A Toolbox for Human-AI Collaboration in Lifespan Health Analysis

Physiological time series data holds considerable promise for advancing the understanding of health and aging. However, transitioning from raw signals to analytically ready data remains a complex and often ad-hoc process. In this presentation, PhD candidate Gabriela Morgenshtern introduces STAG (Statistical Timeseries Analysis Guide), a visual analytics system developed at the University of Zurich to facilitate transparent and reproducible preprocessing of sensor data for exploration and model training.
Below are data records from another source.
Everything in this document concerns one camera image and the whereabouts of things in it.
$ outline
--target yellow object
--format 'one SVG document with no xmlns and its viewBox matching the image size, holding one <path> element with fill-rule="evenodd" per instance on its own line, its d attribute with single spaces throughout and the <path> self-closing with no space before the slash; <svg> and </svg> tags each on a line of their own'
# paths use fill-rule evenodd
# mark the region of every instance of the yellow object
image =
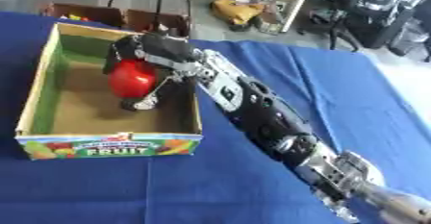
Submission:
<svg viewBox="0 0 431 224">
<path fill-rule="evenodd" d="M 71 13 L 69 15 L 69 19 L 71 19 L 71 20 L 81 20 L 81 16 L 78 16 L 78 15 L 75 15 L 75 14 Z"/>
<path fill-rule="evenodd" d="M 230 22 L 243 25 L 251 18 L 264 11 L 263 4 L 237 4 L 235 0 L 215 0 L 212 4 L 213 13 Z"/>
</svg>

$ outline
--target table
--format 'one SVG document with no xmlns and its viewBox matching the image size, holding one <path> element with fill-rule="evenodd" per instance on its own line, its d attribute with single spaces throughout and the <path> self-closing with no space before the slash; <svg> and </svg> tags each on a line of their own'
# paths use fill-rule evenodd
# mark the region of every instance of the table
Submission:
<svg viewBox="0 0 431 224">
<path fill-rule="evenodd" d="M 11 139 L 38 53 L 56 21 L 0 12 L 0 219 L 11 224 L 343 223 L 280 163 L 226 122 L 198 91 L 194 156 L 29 162 Z M 222 52 L 310 120 L 338 150 L 355 151 L 387 183 L 431 199 L 431 135 L 361 54 L 282 44 L 193 41 Z M 380 223 L 356 202 L 362 223 Z"/>
</svg>

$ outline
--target floor
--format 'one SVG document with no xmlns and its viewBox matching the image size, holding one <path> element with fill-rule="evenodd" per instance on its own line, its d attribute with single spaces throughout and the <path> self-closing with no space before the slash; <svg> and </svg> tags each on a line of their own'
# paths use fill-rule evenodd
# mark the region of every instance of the floor
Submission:
<svg viewBox="0 0 431 224">
<path fill-rule="evenodd" d="M 38 12 L 38 8 L 47 3 L 67 2 L 83 5 L 106 6 L 108 0 L 0 0 L 0 10 L 15 12 Z M 114 0 L 114 7 L 121 9 L 155 10 L 156 0 Z M 207 40 L 258 40 L 279 42 L 290 45 L 327 48 L 328 40 L 324 36 L 307 34 L 300 36 L 295 30 L 286 34 L 270 36 L 255 29 L 247 33 L 230 32 L 226 25 L 213 17 L 208 4 L 213 0 L 193 0 L 192 18 L 194 30 L 192 37 Z M 164 0 L 164 12 L 187 13 L 186 0 Z M 348 50 L 341 44 L 340 50 Z M 431 63 L 422 60 L 426 56 L 424 49 L 419 48 L 407 57 L 397 57 L 386 48 L 378 50 L 361 49 L 361 53 L 369 56 L 372 62 L 387 76 L 389 81 L 404 98 L 418 111 L 423 120 L 431 125 Z"/>
</svg>

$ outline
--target cardboard box
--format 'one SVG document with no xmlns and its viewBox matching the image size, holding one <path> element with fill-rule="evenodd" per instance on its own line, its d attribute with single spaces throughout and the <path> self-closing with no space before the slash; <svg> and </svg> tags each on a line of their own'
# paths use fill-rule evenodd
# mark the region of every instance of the cardboard box
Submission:
<svg viewBox="0 0 431 224">
<path fill-rule="evenodd" d="M 283 27 L 276 15 L 270 12 L 262 12 L 256 16 L 255 25 L 260 32 L 270 35 L 278 35 Z"/>
<path fill-rule="evenodd" d="M 135 32 L 145 32 L 151 30 L 156 13 L 138 10 L 127 10 L 122 12 L 117 8 L 110 7 L 51 3 L 41 10 L 41 14 L 57 18 L 73 14 L 79 17 L 86 17 L 90 21 L 101 22 L 109 26 L 130 29 Z M 172 36 L 189 37 L 190 22 L 189 18 L 186 16 L 160 13 L 159 18 L 162 24 L 171 28 Z"/>
<path fill-rule="evenodd" d="M 120 28 L 123 26 L 123 15 L 117 8 L 84 6 L 75 4 L 51 3 L 41 12 L 44 15 L 60 18 L 68 17 L 70 14 L 86 17 L 90 21 L 101 22 L 103 24 Z"/>
<path fill-rule="evenodd" d="M 154 22 L 154 12 L 127 10 L 124 13 L 125 28 L 135 32 L 145 32 L 151 29 Z M 190 25 L 188 19 L 178 14 L 160 13 L 160 22 L 173 30 L 169 34 L 175 37 L 189 37 Z"/>
<path fill-rule="evenodd" d="M 119 106 L 102 66 L 109 45 L 132 33 L 57 23 L 16 127 L 31 159 L 191 154 L 201 140 L 194 86 L 154 110 Z"/>
</svg>

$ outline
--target fruit box
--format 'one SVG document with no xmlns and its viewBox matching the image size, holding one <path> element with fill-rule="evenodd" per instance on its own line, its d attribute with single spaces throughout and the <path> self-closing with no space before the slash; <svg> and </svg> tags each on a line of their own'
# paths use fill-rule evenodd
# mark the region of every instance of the fruit box
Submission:
<svg viewBox="0 0 431 224">
<path fill-rule="evenodd" d="M 111 93 L 102 74 L 105 56 L 113 41 L 130 34 L 54 25 L 16 127 L 31 159 L 193 153 L 202 136 L 192 84 L 177 87 L 150 111 L 125 111 Z M 165 74 L 158 71 L 158 78 Z"/>
</svg>

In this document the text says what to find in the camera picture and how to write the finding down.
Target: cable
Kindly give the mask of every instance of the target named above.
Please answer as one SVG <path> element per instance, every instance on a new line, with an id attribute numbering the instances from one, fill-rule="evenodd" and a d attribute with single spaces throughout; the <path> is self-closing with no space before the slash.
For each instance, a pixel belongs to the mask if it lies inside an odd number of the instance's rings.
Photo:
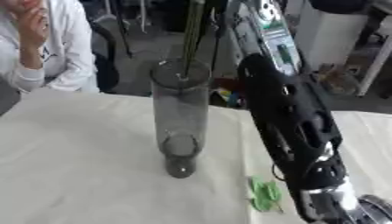
<path id="1" fill-rule="evenodd" d="M 272 175 L 274 175 L 274 177 L 275 177 L 276 179 L 285 182 L 286 180 L 285 180 L 284 178 L 280 178 L 280 177 L 277 176 L 276 168 L 277 168 L 277 165 L 276 165 L 276 164 L 273 164 L 273 165 L 271 166 Z"/>

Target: gray floor
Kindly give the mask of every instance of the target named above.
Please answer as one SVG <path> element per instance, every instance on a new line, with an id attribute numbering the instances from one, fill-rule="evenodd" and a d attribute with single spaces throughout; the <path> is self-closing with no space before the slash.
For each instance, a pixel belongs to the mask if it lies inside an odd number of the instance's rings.
<path id="1" fill-rule="evenodd" d="M 149 76 L 151 69 L 160 60 L 176 58 L 181 55 L 182 35 L 168 33 L 157 27 L 148 27 L 147 33 L 143 33 L 138 24 L 134 23 L 129 29 L 128 36 L 129 44 L 134 53 L 133 58 L 130 59 L 124 51 L 116 22 L 104 21 L 101 24 L 109 29 L 117 40 L 116 66 L 119 69 L 121 79 L 115 91 L 120 95 L 150 95 L 151 83 Z M 104 41 L 96 36 L 93 40 L 94 49 L 104 54 L 106 52 Z M 211 61 L 213 49 L 214 38 L 212 35 L 207 35 L 201 43 L 197 59 L 208 64 Z M 235 76 L 235 69 L 231 63 L 228 49 L 228 41 L 223 39 L 214 77 Z M 392 114 L 392 99 L 383 100 L 379 98 L 375 94 L 378 91 L 377 88 L 377 84 L 373 85 L 369 94 L 364 98 L 328 95 L 326 102 L 332 110 L 358 110 Z M 8 96 L 1 83 L 0 96 L 0 109 L 8 108 L 10 103 L 15 101 L 14 94 Z"/>

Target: white table surface
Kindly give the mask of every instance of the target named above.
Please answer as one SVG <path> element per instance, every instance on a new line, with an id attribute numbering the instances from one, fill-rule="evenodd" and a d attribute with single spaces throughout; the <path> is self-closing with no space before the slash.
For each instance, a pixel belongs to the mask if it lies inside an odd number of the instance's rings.
<path id="1" fill-rule="evenodd" d="M 335 118 L 358 193 L 391 200 L 392 117 Z M 248 112 L 210 108 L 198 163 L 190 178 L 166 174 L 149 98 L 42 89 L 0 118 L 0 223 L 303 223 L 284 183 L 284 214 L 248 204 L 246 177 L 272 179 Z"/>

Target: artificial leaf
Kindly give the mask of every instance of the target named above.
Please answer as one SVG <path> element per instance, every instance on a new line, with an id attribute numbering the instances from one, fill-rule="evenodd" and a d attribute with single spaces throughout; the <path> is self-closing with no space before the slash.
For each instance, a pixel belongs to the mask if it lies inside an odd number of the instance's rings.
<path id="1" fill-rule="evenodd" d="M 249 178 L 249 182 L 250 182 L 250 188 L 252 189 L 253 193 L 256 193 L 256 191 L 258 191 L 258 189 L 263 187 L 262 179 L 259 177 L 253 176 L 253 177 Z"/>
<path id="2" fill-rule="evenodd" d="M 252 200 L 253 207 L 260 212 L 268 212 L 274 206 L 272 201 L 263 198 L 254 198 Z"/>
<path id="3" fill-rule="evenodd" d="M 265 183 L 263 189 L 269 200 L 279 202 L 282 199 L 282 194 L 275 181 Z"/>

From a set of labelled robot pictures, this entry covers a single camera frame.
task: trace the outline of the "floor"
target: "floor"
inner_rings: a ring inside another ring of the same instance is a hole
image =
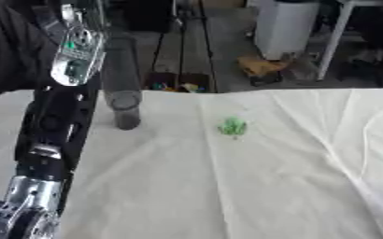
[[[261,89],[302,89],[302,88],[372,88],[373,82],[349,78],[337,80],[333,75],[338,63],[333,63],[331,73],[326,80],[317,82],[303,78],[295,78],[285,74],[282,82],[253,87],[248,78],[237,66],[236,58],[243,55],[257,54],[252,42],[245,38],[245,32],[253,25],[255,14],[249,8],[208,9],[211,43],[214,51],[214,63],[217,72],[219,92],[254,91]],[[153,51],[156,48],[158,34],[135,33],[137,50],[142,76],[150,70]],[[191,21],[186,42],[185,71],[193,73],[209,73],[206,57],[206,44],[203,29],[199,21]],[[312,49],[324,46],[310,46]],[[179,33],[168,34],[161,56],[157,63],[157,71],[177,71],[179,53]]]

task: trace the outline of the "table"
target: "table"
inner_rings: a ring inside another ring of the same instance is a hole
[[[337,0],[344,5],[319,66],[318,80],[325,79],[354,7],[383,7],[383,0]]]
[[[22,111],[0,98],[0,199]],[[383,90],[144,92],[142,124],[97,105],[61,239],[383,239]],[[237,139],[217,125],[238,116]]]

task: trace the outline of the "robotic arm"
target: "robotic arm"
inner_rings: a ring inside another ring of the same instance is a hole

STAG enables clinical researchers to build, document, and share preprocessing workflows using a modular, low-code interface that records each transformation along with its underlying rationale. The system produces exportable Python scripts, structured insight templates, and graphical workflow documentation to promote collaboration and cross-study comparability.
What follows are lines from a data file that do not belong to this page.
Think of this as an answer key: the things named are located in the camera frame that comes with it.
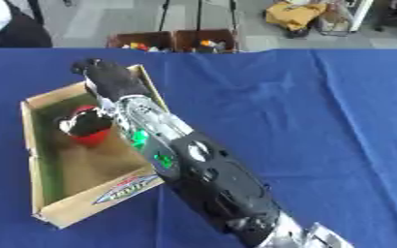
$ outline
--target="tripod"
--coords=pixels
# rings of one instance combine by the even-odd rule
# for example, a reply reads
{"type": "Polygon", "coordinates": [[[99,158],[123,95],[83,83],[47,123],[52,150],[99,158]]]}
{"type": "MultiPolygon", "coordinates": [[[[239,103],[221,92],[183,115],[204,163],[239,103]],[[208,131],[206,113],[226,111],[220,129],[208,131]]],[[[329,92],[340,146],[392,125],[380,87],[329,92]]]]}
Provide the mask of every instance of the tripod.
{"type": "MultiPolygon", "coordinates": [[[[163,15],[161,17],[161,22],[160,22],[160,27],[158,31],[163,31],[164,24],[166,22],[166,17],[167,17],[167,11],[169,8],[171,0],[166,0],[166,2],[163,4],[163,15]]],[[[228,0],[229,1],[229,8],[230,8],[230,13],[231,13],[231,24],[233,27],[232,30],[232,35],[235,39],[235,49],[239,50],[239,43],[237,42],[237,20],[236,20],[236,0],[228,0]]],[[[202,16],[202,9],[203,9],[203,0],[198,0],[198,10],[197,10],[197,24],[196,24],[196,41],[195,41],[195,46],[199,45],[199,31],[201,30],[201,16],[202,16]]]]}

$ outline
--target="black mechanical part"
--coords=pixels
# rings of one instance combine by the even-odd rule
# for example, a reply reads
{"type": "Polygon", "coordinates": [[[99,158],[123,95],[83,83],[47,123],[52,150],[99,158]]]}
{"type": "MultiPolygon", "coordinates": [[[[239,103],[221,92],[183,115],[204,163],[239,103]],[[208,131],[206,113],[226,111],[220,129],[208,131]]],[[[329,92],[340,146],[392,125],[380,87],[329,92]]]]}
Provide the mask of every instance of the black mechanical part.
{"type": "Polygon", "coordinates": [[[280,207],[224,148],[198,132],[174,140],[170,148],[177,156],[180,176],[161,177],[218,231],[234,233],[246,247],[257,247],[272,233],[280,207]],[[198,143],[206,147],[199,148],[205,153],[201,157],[191,153],[191,146],[198,143]]]}
{"type": "Polygon", "coordinates": [[[127,68],[116,63],[86,59],[74,63],[72,72],[88,77],[97,87],[97,94],[114,103],[128,95],[150,97],[150,92],[142,81],[134,77],[127,68]]]}

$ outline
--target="blue fabric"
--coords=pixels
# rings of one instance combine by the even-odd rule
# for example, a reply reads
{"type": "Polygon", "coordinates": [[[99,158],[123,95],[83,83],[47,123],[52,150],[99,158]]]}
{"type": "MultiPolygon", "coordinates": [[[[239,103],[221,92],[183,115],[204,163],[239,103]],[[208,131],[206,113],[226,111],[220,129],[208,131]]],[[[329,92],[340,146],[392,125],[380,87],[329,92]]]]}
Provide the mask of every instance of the blue fabric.
{"type": "Polygon", "coordinates": [[[80,80],[72,62],[144,64],[170,109],[272,187],[301,224],[397,248],[397,50],[235,55],[0,50],[0,248],[238,248],[165,186],[64,231],[30,217],[18,103],[80,80]]]}

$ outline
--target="cardboard box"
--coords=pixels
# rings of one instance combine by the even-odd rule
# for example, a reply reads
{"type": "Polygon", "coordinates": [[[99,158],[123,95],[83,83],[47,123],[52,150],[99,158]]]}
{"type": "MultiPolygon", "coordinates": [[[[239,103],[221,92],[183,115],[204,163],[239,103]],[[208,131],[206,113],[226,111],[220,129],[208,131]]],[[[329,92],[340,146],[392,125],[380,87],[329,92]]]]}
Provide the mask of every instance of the cardboard box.
{"type": "MultiPolygon", "coordinates": [[[[153,98],[168,110],[142,66],[141,77],[153,98]]],[[[32,190],[32,214],[60,229],[163,183],[145,159],[117,134],[115,125],[95,148],[76,144],[55,126],[95,100],[76,83],[21,102],[32,190]]]]}
{"type": "Polygon", "coordinates": [[[142,43],[148,47],[157,47],[158,49],[174,49],[171,32],[168,31],[110,36],[107,40],[107,47],[123,47],[131,43],[142,43]]]}
{"type": "Polygon", "coordinates": [[[215,43],[225,42],[226,52],[234,51],[234,38],[228,29],[178,30],[174,32],[174,49],[179,52],[192,51],[195,43],[211,40],[215,43]]]}

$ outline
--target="silver metal component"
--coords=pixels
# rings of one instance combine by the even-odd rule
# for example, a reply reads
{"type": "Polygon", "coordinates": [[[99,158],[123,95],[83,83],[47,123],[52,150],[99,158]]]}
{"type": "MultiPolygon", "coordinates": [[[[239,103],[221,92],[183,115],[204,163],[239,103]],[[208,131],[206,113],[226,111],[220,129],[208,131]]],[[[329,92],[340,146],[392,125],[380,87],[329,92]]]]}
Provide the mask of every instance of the silver metal component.
{"type": "Polygon", "coordinates": [[[193,141],[188,145],[188,151],[190,152],[190,156],[200,162],[206,162],[209,157],[210,153],[207,149],[207,146],[204,143],[199,141],[193,141]]]}
{"type": "Polygon", "coordinates": [[[164,143],[177,140],[193,132],[193,129],[185,122],[162,110],[145,96],[122,97],[116,103],[116,109],[119,118],[136,123],[136,126],[144,128],[147,133],[156,136],[164,143]]]}
{"type": "Polygon", "coordinates": [[[353,248],[353,246],[319,223],[315,223],[309,231],[305,231],[282,211],[275,230],[257,248],[353,248]]]}
{"type": "Polygon", "coordinates": [[[122,97],[115,103],[114,116],[120,126],[121,136],[126,141],[131,141],[134,132],[138,130],[144,130],[149,135],[139,152],[154,165],[155,171],[170,178],[179,176],[176,164],[169,169],[165,168],[155,159],[155,154],[173,158],[175,163],[176,154],[169,144],[191,134],[194,130],[190,126],[142,95],[122,97]]]}
Ms Morgenshtern will demonstrate STAG and reflect on how visual analytics can improve collaboration between humans and AI in sensor and broader time series analysis. The session will also explore how longevity research can benefit from more rigorous and reusable preprocessing practices.

Event details

Date: Tuesday 7 October 2025
Time: 5:15pm arrival (5:30pm start) — 6:30pm, followed by networking and refreshments
Venue: Room 0M08, Level 0M, 308 Queen Street, Brisbane City

Registrations are now closed. 

About the presenters

Gabriela Morgenshtern

Gabriela Morgenshtern is a DSI Excellence Fellow and PhD researcher at the University of Zurich, where she focuses on human–AI collaboration and the analysis of wearable sensor data in healthcare. Her work develops interactive systems that integrate human expertise into machine learning pipelines, with applications in clinical monitoring and model validation. She previously studied bioinformatics and computer science at the University of Toronto, where she was a DeepMind Scholar, and conducted research at the Vector Institute in collaboration with The Hospital for Sick Children. Her broader interest lies in designing intuitive user experiences that support effective validation and integration of machine learning into clinical workflows. 
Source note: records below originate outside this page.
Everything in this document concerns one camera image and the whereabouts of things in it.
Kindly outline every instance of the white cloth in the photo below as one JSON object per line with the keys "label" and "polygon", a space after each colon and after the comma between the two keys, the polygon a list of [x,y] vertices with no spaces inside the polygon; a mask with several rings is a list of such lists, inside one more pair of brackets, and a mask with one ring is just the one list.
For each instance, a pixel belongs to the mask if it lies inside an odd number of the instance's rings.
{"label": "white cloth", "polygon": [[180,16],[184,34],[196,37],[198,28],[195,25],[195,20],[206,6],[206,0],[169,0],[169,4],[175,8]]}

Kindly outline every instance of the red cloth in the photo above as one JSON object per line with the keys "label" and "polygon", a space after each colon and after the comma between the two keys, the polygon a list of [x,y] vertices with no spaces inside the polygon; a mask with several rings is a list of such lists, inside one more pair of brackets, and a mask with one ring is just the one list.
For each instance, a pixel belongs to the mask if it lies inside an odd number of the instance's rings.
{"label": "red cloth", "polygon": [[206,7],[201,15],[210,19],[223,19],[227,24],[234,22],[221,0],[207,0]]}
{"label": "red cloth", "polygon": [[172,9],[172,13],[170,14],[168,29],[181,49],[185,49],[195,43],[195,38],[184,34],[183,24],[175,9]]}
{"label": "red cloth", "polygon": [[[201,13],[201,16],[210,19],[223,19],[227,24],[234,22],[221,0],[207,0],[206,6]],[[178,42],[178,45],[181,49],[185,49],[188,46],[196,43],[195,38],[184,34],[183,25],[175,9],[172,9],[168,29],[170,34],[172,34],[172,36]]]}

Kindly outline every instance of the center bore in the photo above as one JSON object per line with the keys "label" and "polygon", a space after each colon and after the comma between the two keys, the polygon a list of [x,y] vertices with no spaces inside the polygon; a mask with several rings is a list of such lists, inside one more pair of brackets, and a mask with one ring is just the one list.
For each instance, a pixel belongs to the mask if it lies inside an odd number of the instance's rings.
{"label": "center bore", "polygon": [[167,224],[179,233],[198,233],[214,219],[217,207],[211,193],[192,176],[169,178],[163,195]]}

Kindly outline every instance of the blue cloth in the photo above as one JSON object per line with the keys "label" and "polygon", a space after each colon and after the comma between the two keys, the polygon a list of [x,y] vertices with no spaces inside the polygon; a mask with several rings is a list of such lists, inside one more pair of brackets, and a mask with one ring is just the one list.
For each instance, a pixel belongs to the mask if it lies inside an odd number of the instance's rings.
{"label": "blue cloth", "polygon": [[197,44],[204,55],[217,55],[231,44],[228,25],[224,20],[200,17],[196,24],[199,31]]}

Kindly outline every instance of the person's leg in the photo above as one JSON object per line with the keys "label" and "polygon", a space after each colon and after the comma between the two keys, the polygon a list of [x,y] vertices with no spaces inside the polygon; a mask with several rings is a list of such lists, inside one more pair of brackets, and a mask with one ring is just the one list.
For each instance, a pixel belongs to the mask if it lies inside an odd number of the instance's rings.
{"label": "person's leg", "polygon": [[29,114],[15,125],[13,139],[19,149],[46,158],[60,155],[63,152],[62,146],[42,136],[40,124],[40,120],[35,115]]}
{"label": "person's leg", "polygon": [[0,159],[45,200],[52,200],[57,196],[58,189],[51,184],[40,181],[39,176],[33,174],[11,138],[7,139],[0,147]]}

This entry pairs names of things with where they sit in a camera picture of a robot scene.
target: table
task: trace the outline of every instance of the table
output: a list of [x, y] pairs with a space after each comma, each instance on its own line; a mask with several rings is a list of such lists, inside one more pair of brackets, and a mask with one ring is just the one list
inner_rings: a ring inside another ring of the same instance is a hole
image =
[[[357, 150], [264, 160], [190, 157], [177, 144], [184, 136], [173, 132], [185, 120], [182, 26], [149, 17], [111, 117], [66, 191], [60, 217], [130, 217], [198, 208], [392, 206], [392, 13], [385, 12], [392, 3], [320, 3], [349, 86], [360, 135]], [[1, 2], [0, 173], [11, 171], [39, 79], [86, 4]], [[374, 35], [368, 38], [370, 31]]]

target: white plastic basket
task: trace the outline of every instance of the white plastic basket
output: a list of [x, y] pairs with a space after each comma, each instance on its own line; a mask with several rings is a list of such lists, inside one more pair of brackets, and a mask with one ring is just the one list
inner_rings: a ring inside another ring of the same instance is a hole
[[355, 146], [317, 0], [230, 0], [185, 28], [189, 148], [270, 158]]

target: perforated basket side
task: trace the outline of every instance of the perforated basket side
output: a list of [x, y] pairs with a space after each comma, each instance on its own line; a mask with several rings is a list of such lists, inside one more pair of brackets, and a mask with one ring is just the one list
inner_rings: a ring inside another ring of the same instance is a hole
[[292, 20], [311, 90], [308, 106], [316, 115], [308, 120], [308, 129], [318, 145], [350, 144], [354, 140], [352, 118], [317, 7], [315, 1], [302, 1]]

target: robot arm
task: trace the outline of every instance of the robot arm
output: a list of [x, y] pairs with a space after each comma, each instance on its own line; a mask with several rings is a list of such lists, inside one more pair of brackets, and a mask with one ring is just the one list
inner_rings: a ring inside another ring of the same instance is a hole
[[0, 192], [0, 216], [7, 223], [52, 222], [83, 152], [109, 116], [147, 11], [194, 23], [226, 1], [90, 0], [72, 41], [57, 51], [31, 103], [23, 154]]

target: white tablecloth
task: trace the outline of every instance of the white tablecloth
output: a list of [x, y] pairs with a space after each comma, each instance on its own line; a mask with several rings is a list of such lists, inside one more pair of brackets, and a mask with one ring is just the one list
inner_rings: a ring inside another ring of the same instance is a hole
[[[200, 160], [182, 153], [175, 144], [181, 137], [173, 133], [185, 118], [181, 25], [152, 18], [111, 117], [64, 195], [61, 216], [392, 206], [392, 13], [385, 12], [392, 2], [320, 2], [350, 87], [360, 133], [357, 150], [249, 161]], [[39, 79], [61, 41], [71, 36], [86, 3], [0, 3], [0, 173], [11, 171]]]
Professor Gianluca Demartini
Professor Gianluca Demartini is a Professor in Data Science and an ARC Future Fellow at the University of Queensland, Australia. His main research interests include Information Retrieval, Semantic Web, and Human Computation. His research is currently funded by the Australian Research Council, the Swiss National Science Foundation, Meta, Google, and the Wikimedia Foundation. He received Best Paper Awards at the ACM SIGIR International Conference on the Theory of Information Retrieval (ICTIR) in 2023, AAAI Conference on Human Computation and Crowdsourcing (HCOMP) in 2018, at the European Conference on Information Retrieval (ECIR) in 2016 and 2020, and the Best Demo award at the International Semantic Web Conference (ISWC) in 2011. He has published more than 200 peer-reviewed scientific publications, is an ACM Senior Member, ACM Distinguished Speaker, and a TEDx speaker.